§ 01 Problem
Every morning someone has to decide, hour by hour, who stands where on the women's section floor: fitting room, welcome, sprinter, four zones. The chart has to respect Orquest shift times, half-hour breaks, blocking HR/training tasks, a five-level competency matrix, a buddy rule for people in their first month, and the store's physical topology of which roles can be merged. Done by hand this took the coordinator around two hours a day (self-reported) — and the rules lived in one person's head.
§ 02 Approach
- The core model is the same shape as PUSULA's: binary variables x[p,r,t] with hard constraints (exact coverage from a discrete n→capacity table, one role per person per hour, availability including half-hour breaks and blocking HR/TR/ISG tasks, zero-competency ban) and a soft cost blending competency, rotation fatigue, fairness, and a development bonus (solver/cp_sat_scheduler.py, 1,847 lines).

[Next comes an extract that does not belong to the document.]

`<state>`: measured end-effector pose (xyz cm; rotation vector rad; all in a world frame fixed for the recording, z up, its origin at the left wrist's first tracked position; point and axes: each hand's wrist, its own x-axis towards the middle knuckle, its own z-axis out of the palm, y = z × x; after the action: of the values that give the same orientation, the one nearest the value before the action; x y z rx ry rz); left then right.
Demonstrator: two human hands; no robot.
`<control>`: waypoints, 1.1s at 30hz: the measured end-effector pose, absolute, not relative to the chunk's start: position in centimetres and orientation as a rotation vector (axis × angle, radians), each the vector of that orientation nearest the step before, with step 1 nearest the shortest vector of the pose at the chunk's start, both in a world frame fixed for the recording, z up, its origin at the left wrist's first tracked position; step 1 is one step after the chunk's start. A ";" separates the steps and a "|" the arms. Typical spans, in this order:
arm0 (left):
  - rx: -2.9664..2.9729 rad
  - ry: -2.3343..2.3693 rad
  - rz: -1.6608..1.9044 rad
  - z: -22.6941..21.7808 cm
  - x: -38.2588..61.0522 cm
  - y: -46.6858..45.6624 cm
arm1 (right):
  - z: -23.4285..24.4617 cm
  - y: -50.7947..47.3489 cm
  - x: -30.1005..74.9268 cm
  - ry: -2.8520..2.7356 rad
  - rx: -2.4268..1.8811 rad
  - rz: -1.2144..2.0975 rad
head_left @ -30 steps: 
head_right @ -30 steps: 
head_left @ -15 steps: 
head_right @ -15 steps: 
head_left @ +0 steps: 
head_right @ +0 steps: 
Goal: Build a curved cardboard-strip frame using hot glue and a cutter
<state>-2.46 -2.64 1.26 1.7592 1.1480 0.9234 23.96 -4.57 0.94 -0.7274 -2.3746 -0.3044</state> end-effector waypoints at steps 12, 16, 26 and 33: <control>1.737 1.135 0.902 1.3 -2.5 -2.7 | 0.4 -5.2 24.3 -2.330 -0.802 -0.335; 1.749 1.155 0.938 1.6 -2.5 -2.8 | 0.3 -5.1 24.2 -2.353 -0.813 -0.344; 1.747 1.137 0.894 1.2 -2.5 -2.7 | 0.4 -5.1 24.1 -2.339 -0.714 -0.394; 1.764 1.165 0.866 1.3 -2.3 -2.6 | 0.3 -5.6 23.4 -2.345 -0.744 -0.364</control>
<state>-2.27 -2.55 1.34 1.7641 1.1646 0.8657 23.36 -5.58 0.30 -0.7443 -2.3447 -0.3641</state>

- The decisive engineering fix was sequential per-hour solving: the monolithic 12-hour model stalled at FEASIBLE with ~30 people on Railway's slow CPUs. solve_sequential() solves each hour as its own tiny model — provably OPTIMAL in milliseconds — while cross-hour rules (rotation limits, cumulative fairness, closing-hours stability) are injected from the already-solved history. Deterministic, ~1–2 s per day.
- Floor reality is encoded as first-class constraints, each traceable to a dated decision in the code comments: five area teams with soft home-area pull, a hard buddy rule for 0–1-month staff with partner priority COACH > FT > CX, a dual-role topology of which cells one person may legally cover, and half-hour 'Name 1/2' notation with explicit bridge-handover warnings instead of silently faking coverage.
- It ships as a small FastAPI service: POST /solve, a deterministic /solve/area-based v2 path, /health for Railway, CORS locked to the zaratraining.online frontend; output also exports to Excel in the store's existing paper-chart format, so adoption cost nothing.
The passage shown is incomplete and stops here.